Munby P stated that, from now on in any public law case with a European dimension, good practice would require the court to set out explicitly in its judgment and order:

(a) the basis upon which, in accordance with the relevant provisions of BIIR, it is, as the case may be, either accepting or rejecting jurisdiction;

(b) the basis upon which, in accordance with Article 15, it either has or, as the case may be, has not decided to exercise its powers under Article 15.

Where Article 17 applies it will be the responsibility of the judge to decline jurisdiction. Judges will also wish to make appropriate use of Article 55 to obtain information from the other Member State where necessary.

The Vienna Convention
Munby P remarked that:

"[I]n cases involving foreign nationals there must be transparency and openness as between the English family courts and the consular and other authorities of the relevant foreign state…If anyone thinks this is an unduly radical approach, they might pause to think how we would react if roles were reversed and the boot was on the other foot."

He went on to set out the following steps in all public law cases:

(a) The court should not in general impose or permit any obstacle to free communication and access between a party who is a foreign national and the consular authorities of the relevant foreign state. In particular, no injunctive or other order should be made which might interfere with such communication and access, nor should section 12 of the Administration of Justice Act 1960 be permitted to have this effect.

(b) Whenever the court is sitting in private it should normally accede to any request, whether from the foreign national or from the consular authorities of the relevant foreign state for

a. permission for an accredited consular official to be present at the hearing as an observer in a non-participatory capacity; and/or
b. permission for an accredited consular official to obtain a transcript of the hearing, a copy of the order and copies of other relevant documents.

(c) Whenever a party, whether an adult or the child, who is a foreign national

a. is represented in the proceedings by a guardian, guardian ad litem or litigation friend; and/or
b. is detained

the court should ascertain whether that fact has been brought to the attention of the relevant consular officials and, if it has not, the court should normally do so without delay.

Reporting restriction orders
The judge endorsed the principles he has enunciated previously in Re J (A Child) [2013] EWHC 2694 (Fam) and in Re P (A Child) [2013] EWHC 4048 (Fam) and he made a reporting restriction order adopting the same approach. He recognised the "obvious and compelling" need for public debate to be free and unrestricted and for the mother to be allowed to tell her story to the world. However he concluded that those aims would not be advanced by identifying E or his carers.

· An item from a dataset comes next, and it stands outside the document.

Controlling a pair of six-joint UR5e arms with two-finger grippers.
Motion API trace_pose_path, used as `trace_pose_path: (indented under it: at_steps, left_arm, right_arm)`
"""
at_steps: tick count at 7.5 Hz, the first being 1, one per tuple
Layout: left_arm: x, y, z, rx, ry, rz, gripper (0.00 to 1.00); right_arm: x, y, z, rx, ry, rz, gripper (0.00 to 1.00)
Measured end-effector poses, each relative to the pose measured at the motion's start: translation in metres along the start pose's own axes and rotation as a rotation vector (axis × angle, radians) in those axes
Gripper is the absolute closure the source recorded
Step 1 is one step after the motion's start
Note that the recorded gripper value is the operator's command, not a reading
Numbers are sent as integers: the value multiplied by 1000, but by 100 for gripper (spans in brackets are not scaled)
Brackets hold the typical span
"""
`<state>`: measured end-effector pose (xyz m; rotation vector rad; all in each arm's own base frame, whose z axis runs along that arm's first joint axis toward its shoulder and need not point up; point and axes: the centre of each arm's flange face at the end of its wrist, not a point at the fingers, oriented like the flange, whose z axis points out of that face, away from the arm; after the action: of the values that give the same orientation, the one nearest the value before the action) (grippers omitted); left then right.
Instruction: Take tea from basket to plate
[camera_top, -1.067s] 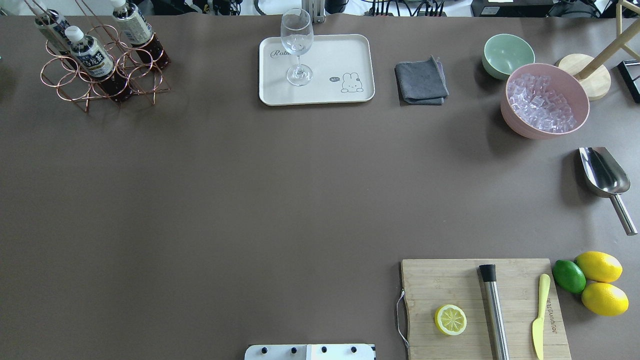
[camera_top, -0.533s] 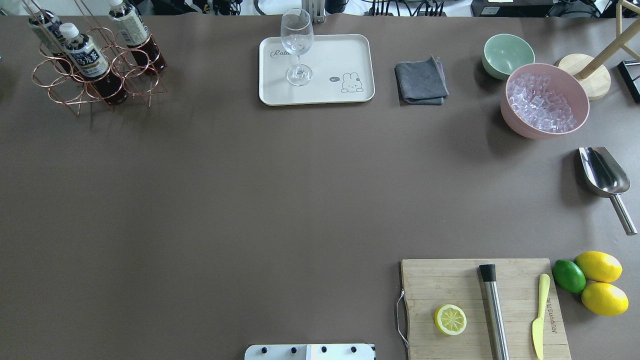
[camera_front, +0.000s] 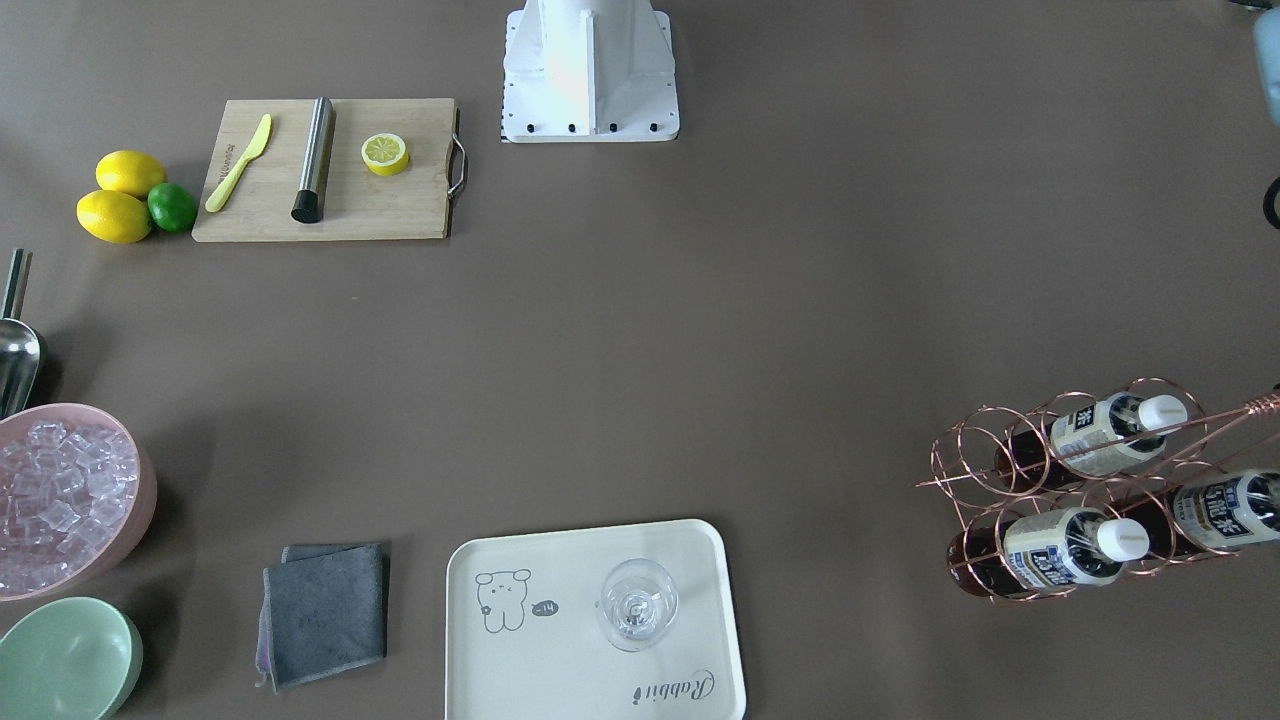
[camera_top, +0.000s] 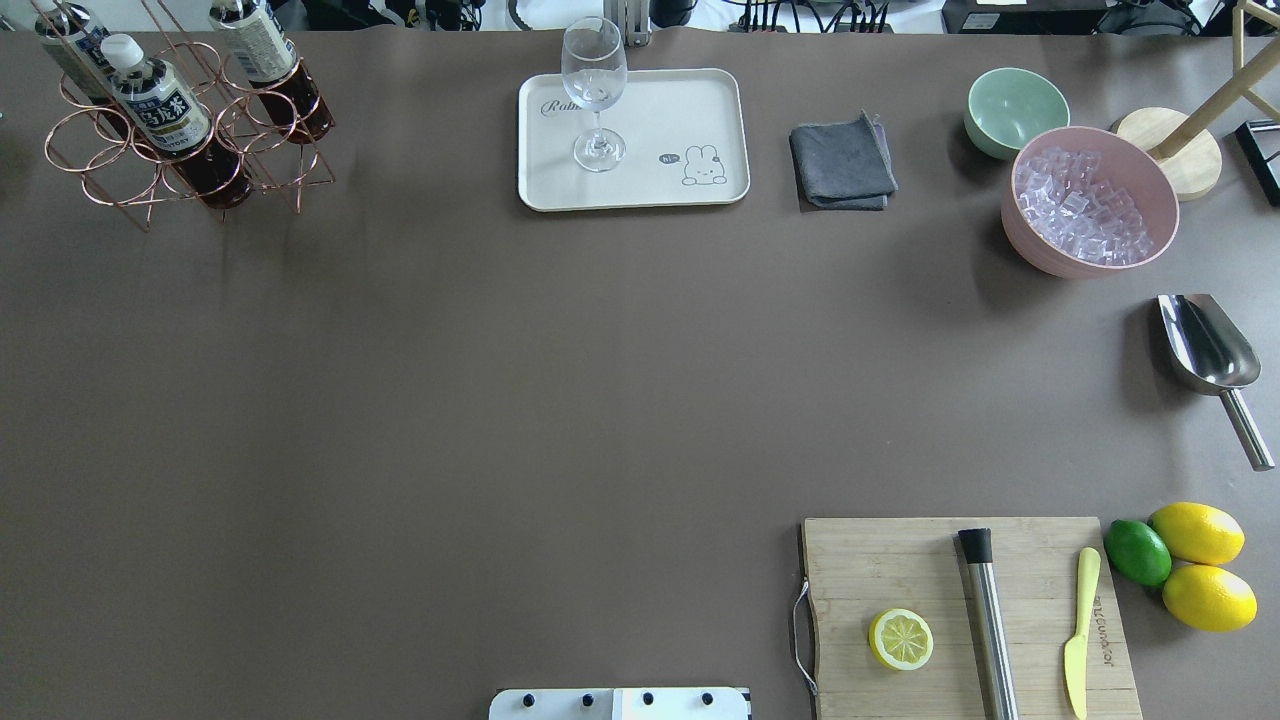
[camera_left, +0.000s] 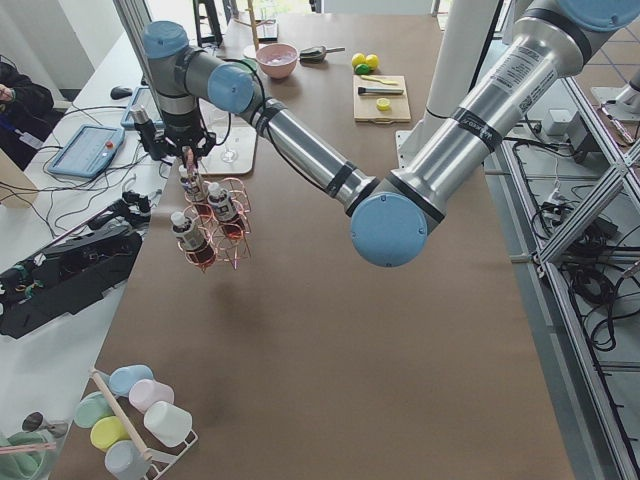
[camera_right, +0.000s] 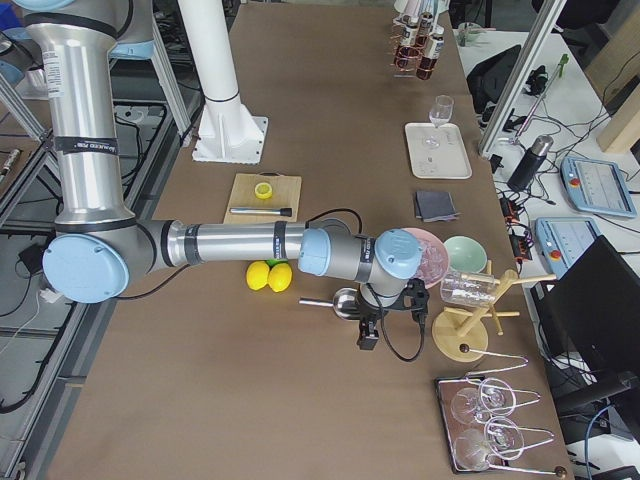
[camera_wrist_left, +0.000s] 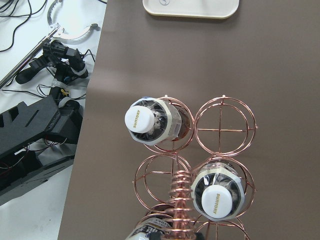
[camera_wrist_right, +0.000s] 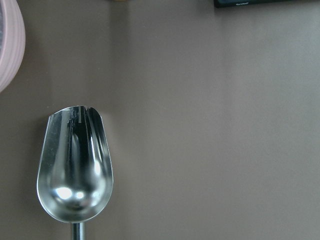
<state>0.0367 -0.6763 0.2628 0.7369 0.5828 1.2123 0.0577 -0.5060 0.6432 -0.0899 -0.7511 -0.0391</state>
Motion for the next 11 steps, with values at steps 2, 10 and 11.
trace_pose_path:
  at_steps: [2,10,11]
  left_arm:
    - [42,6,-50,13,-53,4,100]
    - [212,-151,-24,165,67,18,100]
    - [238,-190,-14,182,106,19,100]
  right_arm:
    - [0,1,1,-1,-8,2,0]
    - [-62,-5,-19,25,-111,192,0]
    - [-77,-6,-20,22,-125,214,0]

The reporting restriction order does not prevent the mother from publishing "whatever she wants in the foreign print or broadcast media or, so long as it is not in the English language, on the internet". The only restriction is on publication in the English print or broadcast media, or using the English language on the Internet in such a way as to identify E (identification of E must not be in any of the forms specified in the order).

The judgment states that, as a general principle, it is impermissible for the English court to attempt to control foreign media, whether directly or indirectly. However a different approach might be justified where Internet or satellite technology was involved, due to the extra-territorial effect of such media. Therefore attempts by a court to control the Internet would not be subject to the complaint that they are thereby interfering with the purely internal affairs of a foreign state.

Martin Downs of One Crown Office Row represented the applicant (local authority). William Tyler of 36 Bedford Row represented the first respondent (mother). Jacqueline Roach of One Crown Office Row represented the third respondent (E by his children's guardian). Mary Lazarus of 42 Bedford Row represented the fourth respondent (maternal aunt). The second respondent (father) was neither present nor represented.